Pour me détendre et m’éclaircir les idées, je bois des tisanes de herba mate. Devrais-je fumer du pot, caler une bouteille de vin ? Qu’est-ce qui dégèlera le moi stérile qui essaie de comprendre comment il sera ensemencé par un fatras de mots incohérents ?
Marie attend la Visitation tandis que le ciel s’assombrit. Difficile de croire que l’ange fendra l’épaisse couche de nuages pour descendre jusqu’à moi.
Une vague de découragement déferle. Les questions et les réponses sinistres se bousculent au portillon : quelle importance d’écrire, quel intérêt à accomplir quoi que ce soit ? Des écrivains encensés publient des monstruosités (exemple récent, Matzneff), et le génie se fait varloper par la critique (Prévert) ou s'éteint dans l’indifférence (Nelligan).
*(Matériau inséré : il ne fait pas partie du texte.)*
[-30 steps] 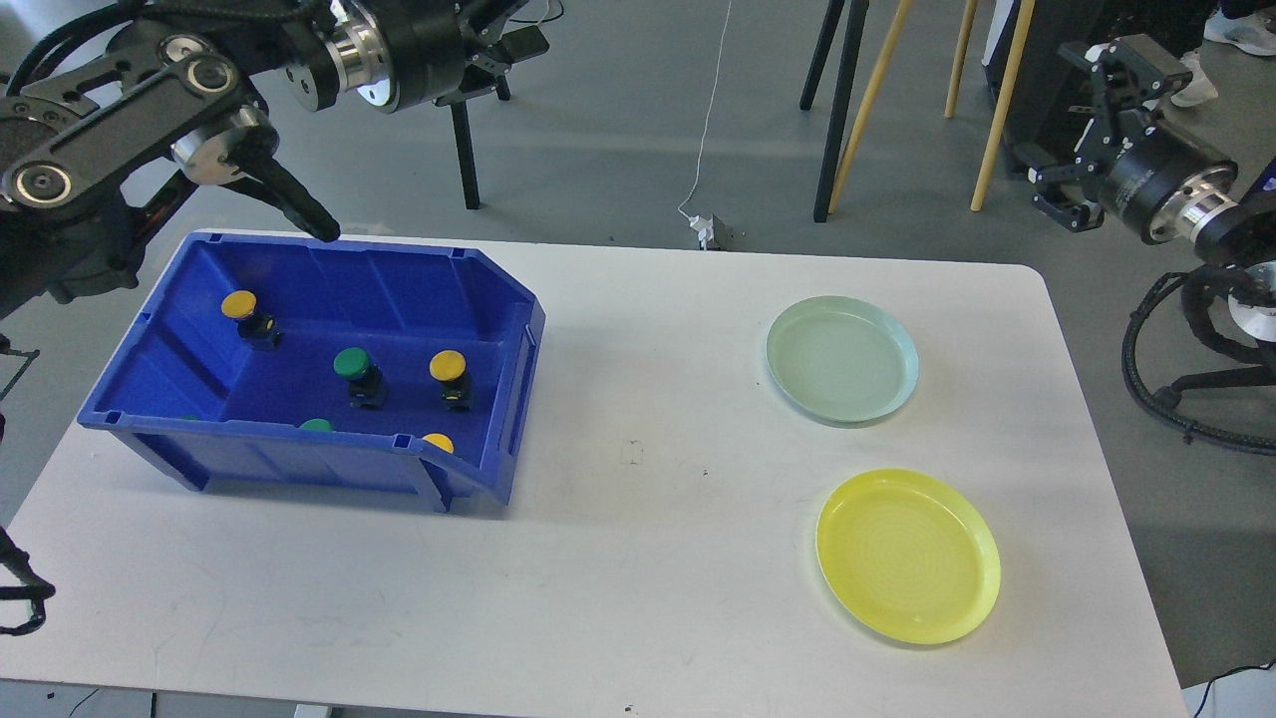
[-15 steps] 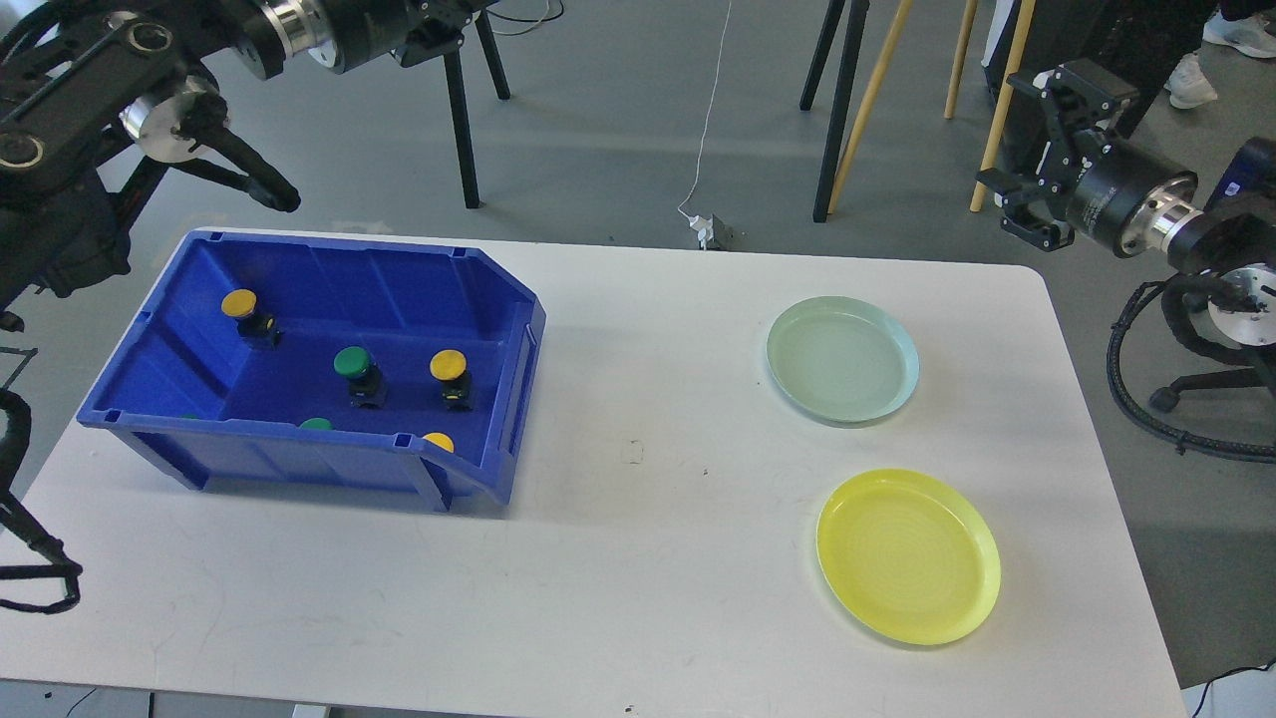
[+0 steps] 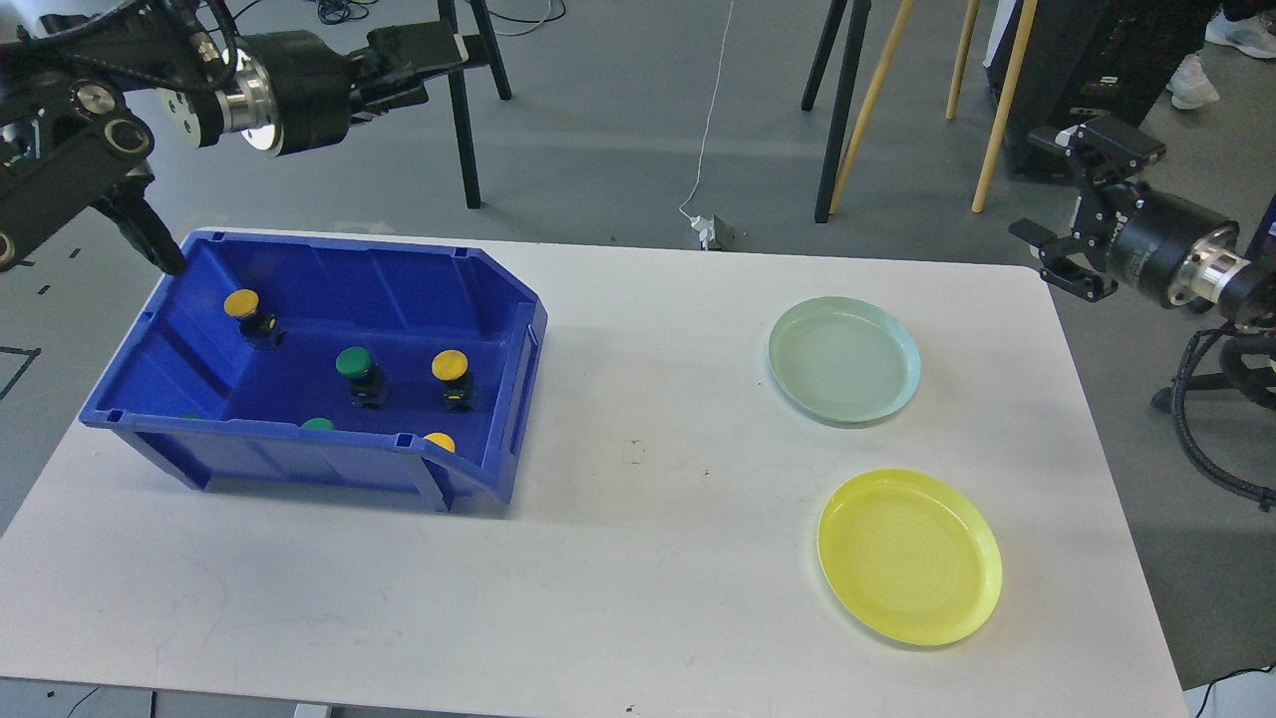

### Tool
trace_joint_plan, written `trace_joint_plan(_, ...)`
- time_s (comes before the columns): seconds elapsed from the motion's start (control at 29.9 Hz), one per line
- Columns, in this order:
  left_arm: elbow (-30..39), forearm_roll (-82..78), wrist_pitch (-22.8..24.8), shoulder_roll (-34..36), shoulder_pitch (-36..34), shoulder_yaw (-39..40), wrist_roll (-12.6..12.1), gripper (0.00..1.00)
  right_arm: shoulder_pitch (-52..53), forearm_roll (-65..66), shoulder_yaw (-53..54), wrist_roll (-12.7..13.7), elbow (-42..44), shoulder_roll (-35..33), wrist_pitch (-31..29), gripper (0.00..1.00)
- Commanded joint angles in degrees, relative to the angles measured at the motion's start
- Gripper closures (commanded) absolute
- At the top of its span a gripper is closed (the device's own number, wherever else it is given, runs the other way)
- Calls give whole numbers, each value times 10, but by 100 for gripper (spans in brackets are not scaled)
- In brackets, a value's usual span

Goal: Pass button and place on color plate
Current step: 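Move the left gripper down toward the buttons in the blue bin, then grasp the green-topped button in the bin with the left gripper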

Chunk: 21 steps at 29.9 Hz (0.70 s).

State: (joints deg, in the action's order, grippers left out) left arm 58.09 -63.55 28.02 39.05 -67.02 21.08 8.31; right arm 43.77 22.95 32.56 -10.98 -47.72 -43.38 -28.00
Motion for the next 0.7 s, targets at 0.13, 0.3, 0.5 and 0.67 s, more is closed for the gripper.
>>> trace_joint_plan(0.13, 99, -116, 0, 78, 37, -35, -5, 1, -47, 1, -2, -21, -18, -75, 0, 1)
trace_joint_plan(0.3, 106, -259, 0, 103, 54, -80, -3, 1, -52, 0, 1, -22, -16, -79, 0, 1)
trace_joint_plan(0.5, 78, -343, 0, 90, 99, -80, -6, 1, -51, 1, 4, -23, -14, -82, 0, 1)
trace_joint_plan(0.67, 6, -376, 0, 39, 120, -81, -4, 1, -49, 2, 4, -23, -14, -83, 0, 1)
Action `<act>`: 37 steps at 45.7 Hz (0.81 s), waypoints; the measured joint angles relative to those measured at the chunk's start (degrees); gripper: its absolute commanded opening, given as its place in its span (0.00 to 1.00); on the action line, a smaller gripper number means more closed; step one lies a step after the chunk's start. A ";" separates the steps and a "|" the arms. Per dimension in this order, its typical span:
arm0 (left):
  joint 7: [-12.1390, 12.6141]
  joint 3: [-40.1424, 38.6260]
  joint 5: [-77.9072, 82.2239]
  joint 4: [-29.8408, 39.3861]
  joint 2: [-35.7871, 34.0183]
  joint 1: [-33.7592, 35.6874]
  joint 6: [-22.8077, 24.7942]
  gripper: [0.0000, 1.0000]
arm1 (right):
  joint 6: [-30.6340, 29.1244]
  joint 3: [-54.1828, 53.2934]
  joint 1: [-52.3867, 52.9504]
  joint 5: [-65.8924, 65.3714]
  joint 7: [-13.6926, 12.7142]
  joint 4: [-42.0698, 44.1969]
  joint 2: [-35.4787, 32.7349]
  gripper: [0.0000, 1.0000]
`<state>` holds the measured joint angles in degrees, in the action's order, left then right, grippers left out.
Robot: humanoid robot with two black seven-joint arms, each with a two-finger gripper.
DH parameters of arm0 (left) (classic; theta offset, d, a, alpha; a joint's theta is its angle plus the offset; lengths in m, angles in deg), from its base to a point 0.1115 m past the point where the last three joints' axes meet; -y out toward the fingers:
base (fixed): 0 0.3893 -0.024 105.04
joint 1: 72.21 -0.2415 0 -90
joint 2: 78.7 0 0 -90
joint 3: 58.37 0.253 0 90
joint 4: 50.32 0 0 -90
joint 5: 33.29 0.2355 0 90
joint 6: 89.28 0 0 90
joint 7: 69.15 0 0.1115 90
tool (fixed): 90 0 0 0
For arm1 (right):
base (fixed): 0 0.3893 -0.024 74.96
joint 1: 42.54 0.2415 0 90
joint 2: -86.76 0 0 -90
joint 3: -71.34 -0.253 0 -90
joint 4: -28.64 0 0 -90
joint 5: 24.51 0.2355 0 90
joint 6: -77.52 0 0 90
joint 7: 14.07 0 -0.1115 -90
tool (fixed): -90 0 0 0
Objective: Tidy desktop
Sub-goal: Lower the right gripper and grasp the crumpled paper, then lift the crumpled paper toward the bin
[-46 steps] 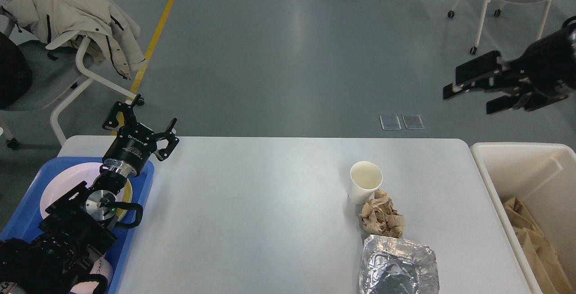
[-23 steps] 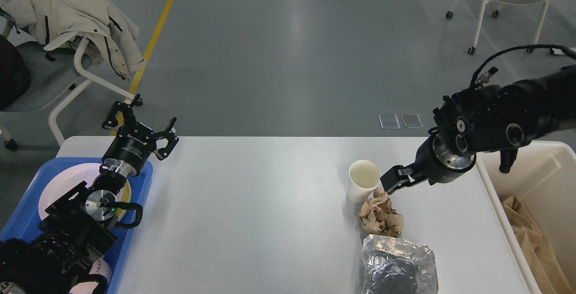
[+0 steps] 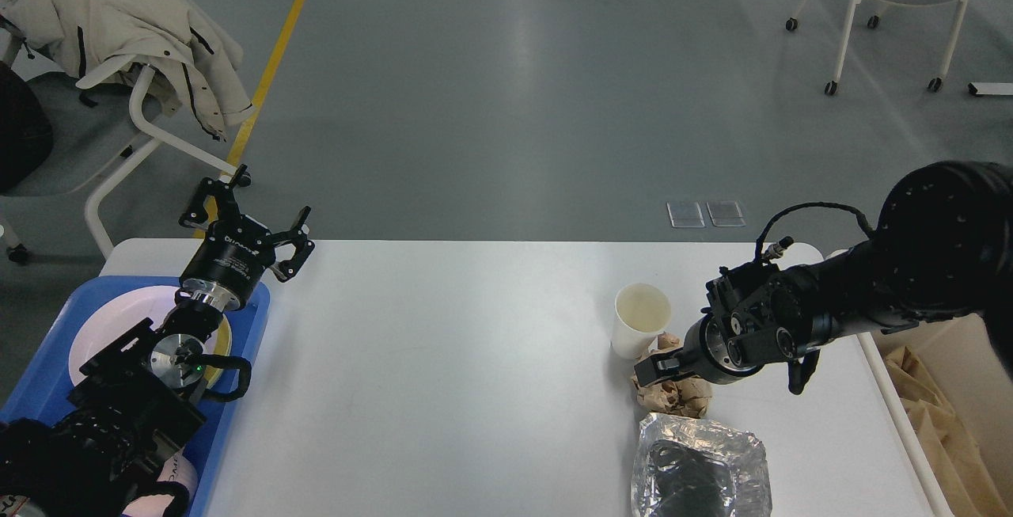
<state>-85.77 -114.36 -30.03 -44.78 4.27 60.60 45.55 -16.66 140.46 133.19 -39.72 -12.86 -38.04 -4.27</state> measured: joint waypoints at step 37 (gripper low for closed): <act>-0.03 0.00 0.04 0.00 0.00 0.00 0.00 1.00 | 9.99 -2.48 -10.45 6.34 -4.74 4.28 1.44 0.45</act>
<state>-85.79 -114.36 -30.00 -44.78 4.27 60.59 45.55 -6.67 137.98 122.74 -33.37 -17.60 -33.76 -2.83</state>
Pendant la microdurée de notre existence, pourquoi se cramponner à la réalisation de nos désirs ? La vie n’est qu’une mort annoncée et, si une telle chose était permise, je renoncerais à tout en échange de l’assurance du bonheur de mes enfants. Devant l’inévitable incertitude, autant pianoter sur le clavier.
Je me relis, consternée. « Oh ! Ce n’est pas une bonne journée ! » Mieux vaut prendre une pause.
Il y en a qui ont le chaos génial comme Prévert qui jetait sur le papier tout ce qui lui passait par la tête et qui remaniait tout à la virgule près, à la façon du sculpteur. La colère, la tendresse, l’indignation, l’humour, la révolte et l’enchantement façonnaient son œuvre, lui donnaient une âme, l’habillaient de férocité ou d’innocence, la paraient de poésie.
La confusion me plonge dans un état de prostration douloureux. Quand tout retombe en pièces détachées, encore faut-il nettoyer le terrain, le clôturer, se débarrasser des détritus, sélectionner les matériaux les plus aptes à rebâtir la maison. Sur le coup, je ne vois que le désordre et la liste de mes incompétences jonchant le sol. L’entreprise me paraît colossale.
Par ailleurs, j'ai terminé la lecture des quatre livres de Sylvie Drapeau: Le fleuve, L'enfer, Le ciel et La terre . J'admire l'honnêteté, l'authenticité et le talent de cette autrice qui ne s'effraie pas d'exposer le désordre intérieur et qui réussit à l'élever au-dessus de sa condition. Bouleversant.